May-21-2010 | Comments (0)

Bird’s-Eye: So the “Red Shirt” protests have been ended inBangkok, but at what cost? The Government spurned a UN brokered deal that included new elections, and without a mandate resistance to the power in the centre will only grow. We offer an overview from the Guardian, two superb (though challenging) sets of Big Picture coverage, and a link to 2Bangkok.com, which subtitles itself “Almost Like Being There”. These days, it may indeed be as close as you want to get.

* Thai Soldiers Arrest Protest Leaders In Bloody ‘Final Crackdown’ The Guardian

As government troops slowly advanced on the very middle of the reds’ protest, the leadership gathered behind the stage at Ratchaprasong intersection to discuss what few options they had left. Walkie-talkies carried by subordinates crackled constantly with news from all points of the protest, all of it bad. In the early afternoon, the redshirts’ leader, Jatuporn Prompan, stood on the main stage, smoke billowing from the crumbling ruins of his resistance, the sound of gunfire interrupting his words. …“Though the fight didn’t reach our goal, we tried our best. Go home. We are sorry for not sending you home earlier. Go home safe.”

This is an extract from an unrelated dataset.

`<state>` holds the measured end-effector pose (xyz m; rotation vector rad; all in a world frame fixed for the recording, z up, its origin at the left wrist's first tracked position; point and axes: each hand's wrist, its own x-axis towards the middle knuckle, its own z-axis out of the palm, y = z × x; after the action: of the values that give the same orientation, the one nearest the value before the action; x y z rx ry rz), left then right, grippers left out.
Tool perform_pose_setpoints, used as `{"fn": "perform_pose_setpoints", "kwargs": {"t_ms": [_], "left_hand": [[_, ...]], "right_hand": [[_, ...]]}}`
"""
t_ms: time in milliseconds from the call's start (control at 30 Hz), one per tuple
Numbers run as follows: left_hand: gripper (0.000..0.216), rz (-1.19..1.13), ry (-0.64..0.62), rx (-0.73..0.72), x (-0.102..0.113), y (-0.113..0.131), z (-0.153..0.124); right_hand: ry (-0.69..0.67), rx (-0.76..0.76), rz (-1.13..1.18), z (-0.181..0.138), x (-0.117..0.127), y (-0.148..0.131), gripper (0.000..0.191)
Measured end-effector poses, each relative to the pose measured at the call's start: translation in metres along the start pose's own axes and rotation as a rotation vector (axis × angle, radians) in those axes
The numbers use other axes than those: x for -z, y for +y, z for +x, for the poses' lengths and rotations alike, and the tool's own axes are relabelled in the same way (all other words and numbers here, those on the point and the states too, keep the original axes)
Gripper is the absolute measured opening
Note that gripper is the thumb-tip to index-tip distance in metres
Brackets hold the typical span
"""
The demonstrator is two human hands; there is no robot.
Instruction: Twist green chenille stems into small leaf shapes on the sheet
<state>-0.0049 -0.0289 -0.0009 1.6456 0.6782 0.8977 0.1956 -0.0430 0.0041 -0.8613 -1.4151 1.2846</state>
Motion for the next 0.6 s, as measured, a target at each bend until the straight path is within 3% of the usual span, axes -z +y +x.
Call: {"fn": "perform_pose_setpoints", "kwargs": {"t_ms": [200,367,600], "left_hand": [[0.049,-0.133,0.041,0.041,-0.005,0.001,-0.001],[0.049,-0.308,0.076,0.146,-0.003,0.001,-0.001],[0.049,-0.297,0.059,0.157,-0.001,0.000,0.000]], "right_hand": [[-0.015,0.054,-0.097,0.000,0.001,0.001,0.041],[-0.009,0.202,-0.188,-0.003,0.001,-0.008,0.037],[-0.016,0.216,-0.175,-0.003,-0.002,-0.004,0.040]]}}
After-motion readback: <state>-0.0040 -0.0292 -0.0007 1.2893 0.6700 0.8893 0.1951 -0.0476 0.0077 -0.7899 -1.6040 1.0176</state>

* Big Picture in Bangkok Photos from “Big Picture”

Two stunning photo displays, one the day before the government crackdown; the other during it and afterwards. Superb war photography.

* What it Looks Like in Bangkok 2bangkok.com

An overview of the protests, including local Thai papers and translations, interviews with protesters, and lots of photos. A fascinating inside view of the past two weeks.



3. Iran: A Nuclear Deal and Sanctions?

May-21-2010 | Comments (2)

Bird’s-Eye: Iran announced a deal with Turkey and Brazil over the nuclear enrichment issue. (Short summary: Turkey enriches Iranian fuel enough for medical use, not enough for bomb). But the US presses on with UN sanction

demands. Why? Maybe because Iran has promised this before, and reneged. Maybe because it isn’t their deal. Maybe to make sure Iran does sign the deal. Let us explain….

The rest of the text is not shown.